Я ещё выскажу своё мнение о Звягинцеве. Но сначала о Познере.
Владимир Владимирович Познер в тележурналистике сорок лет. Уже хотя бы это, не говоря об известности, многочисленных наградах и премиях, не позволяет даже и думать о нём иначе, как о маститом журналисте, собаку в своем деле съевшем. Вот только не пойму никак, откуда же тогда этот всё чаще и чаще режущий слух и глаз непрофессионализм? Если в предыдущих передачах, например с Хазановым или Ургантом, когда вместо того, чтобы слушать собеседника, Познер рассеянно склонялся над своими листочками, что крупным планом демонстрировала телекамера, я старательно гнала от себя плохие мысли – ну забыл, ну времени хорошо подготовиться не было, все мы люди, то интервью со Звягинцевым убило просто.
И дело даже не в «прИзов» вместо «призОв» - нерусский, в России до 19 лет не жил, стало быть можно, с натяжкой, правда, но простить. Но даже и не обращая внимания на все эти мелкие ляпы, как закрыть глаза на то, что автор и ведущий пришел на собственную передачу совершенно неподготовленным?

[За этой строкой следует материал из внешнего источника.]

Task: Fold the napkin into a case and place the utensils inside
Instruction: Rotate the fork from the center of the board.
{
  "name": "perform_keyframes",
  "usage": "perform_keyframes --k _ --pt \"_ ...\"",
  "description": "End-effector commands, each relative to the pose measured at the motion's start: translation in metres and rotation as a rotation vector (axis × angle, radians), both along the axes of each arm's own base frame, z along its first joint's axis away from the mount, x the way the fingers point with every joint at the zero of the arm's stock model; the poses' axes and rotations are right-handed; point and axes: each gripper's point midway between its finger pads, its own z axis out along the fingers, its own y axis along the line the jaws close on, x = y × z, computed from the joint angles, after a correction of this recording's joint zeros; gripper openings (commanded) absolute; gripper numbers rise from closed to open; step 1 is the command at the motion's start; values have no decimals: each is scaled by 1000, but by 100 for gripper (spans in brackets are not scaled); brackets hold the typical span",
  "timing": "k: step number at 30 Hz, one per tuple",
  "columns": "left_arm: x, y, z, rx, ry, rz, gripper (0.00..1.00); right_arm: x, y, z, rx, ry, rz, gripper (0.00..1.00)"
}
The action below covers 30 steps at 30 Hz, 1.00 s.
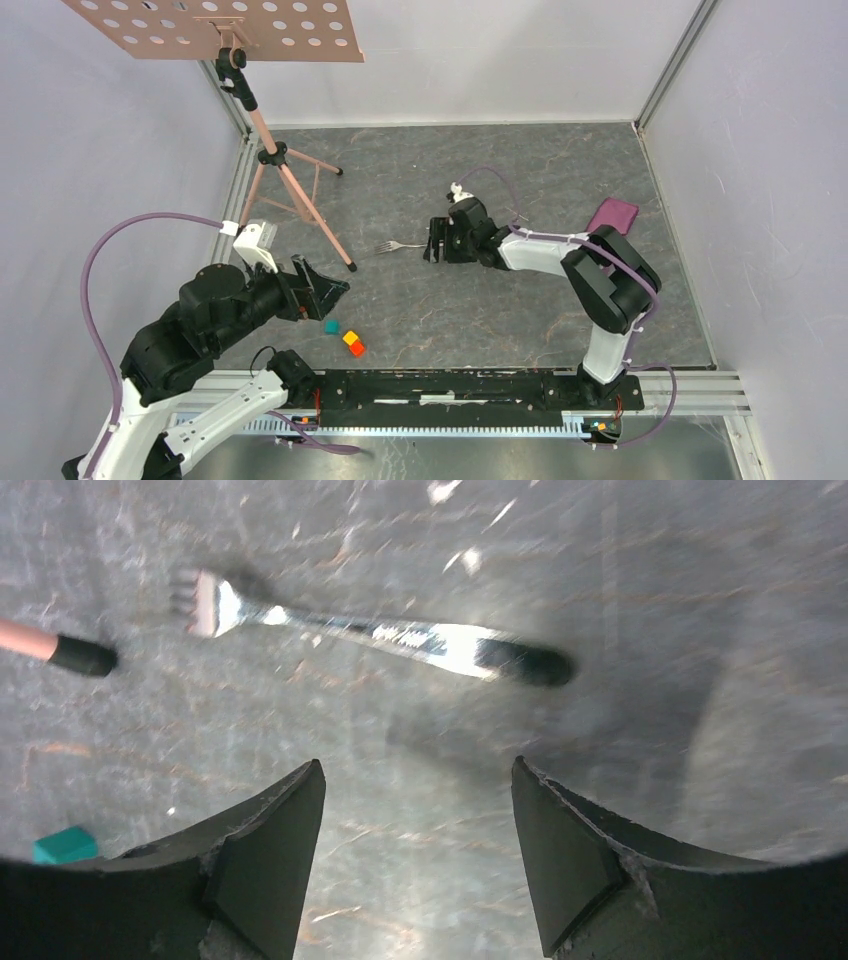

 Представив Звягинцева как известного кинорежиссёра, получившего приз в Каннах за свой новый фильм «Елена», Познер заявил, что разговаривать намерен о кино. При этом по каким-то непонятным причинам сам фильм посмотреть накануне встречи не удосужился, так же, как не видел и ряд других фильмов, близких режиссёру по мировоззрению, например, «Счастье моё» Лозницы, из интервью Звягинцева о котором, однако же, Владимир Владимирович не постеснялся навырывать много-много фраз, призванных его гостя, по-видимому, в чём-то уличить.
Неудивительно при таком раскладе, что беседа о кино так и не завязалась, зато разговор о патриотизме, напротив, вышел на славу. «И за что ж вы так, русские интеллигенты, Россию-то свою не любите?» - укоризненно спрашивал нерусский, но Россию, в которой живёт и работает, любящий Познер. Когда же Звягинцев мягко посоветовал ему по российской глубинке проехаться, так же, как проехался он в своё время по Штатам и Франции, Владимир Владимирович ответил, мол, во многих российских городах он был, и нашел, между прочим, что много хорошего транспорта, что люди живут лучше, чем тридцать лет назад. Так прямо и захотелось продекламировать в ответ: "Жить стало лучше! Жить стало веселее!"
Позиция Познера по поводу того, что в художественном произведении плохому и безобразному должна быть альтернатива, давно известна и не одному Познеру принадлежит. Вот только разве обязательно в качестве такой вот альтернативы подсовывать зрителю голливудский хэппи-энд, который, по словам Владимира Владимировича, в годы великой депрессии вселил в американцев надежду на лучшее и помог с тяжелым положением вещей справиться. Не слишком ли поверхностен такой взгляд на проблему? Допустим, альтернатива действительно должна быть, но не лучше ли искать её в форме, раз отсутствует она в содержании, что Звягинцев, на мой взгляд, именно и попытался сделать в «Возвращении», используя жанр притчи. Однако же, не говорили, к сожалению, Познер и Звягинцев ни о «Возвращении», ни о каком другом конкретном произведении.
О Звягинцеве.
В общем и целом Андрей Звягинцев мне понравился. Талантливым режиссёром я считала его и раньше, теперь же нахожу ещё и весьма не плохим человеком. Вот только один-единственный факт насторожил.
Проблему современной России Звягинцев видит в золотом тельце, который испортил вконец постсоветское общество, некогда славившееся как самое читающее и к материальному равнодушное. Вместе с тем сам себя режиссёр называет счастливчиком, имея в виду, что если бы не 90-е, в период которых, как известно, для ряда поймавших свою волну невозможное стало вдруг возможным, ни быть и ему, с актёрским образованием, режиссёром никогда. Так как же всё-таки понимать, хороши или плохи были 90-е, приведшие, с одной стороны, Россию к тому, что Звягинцев называет апокалипсисом; с другой, тому же самому Звягинцеву давшие возможность заниматься любимым делом. По-моему, забавная ситуация. Как говорится, не было бы счастья, да несчастье помогло.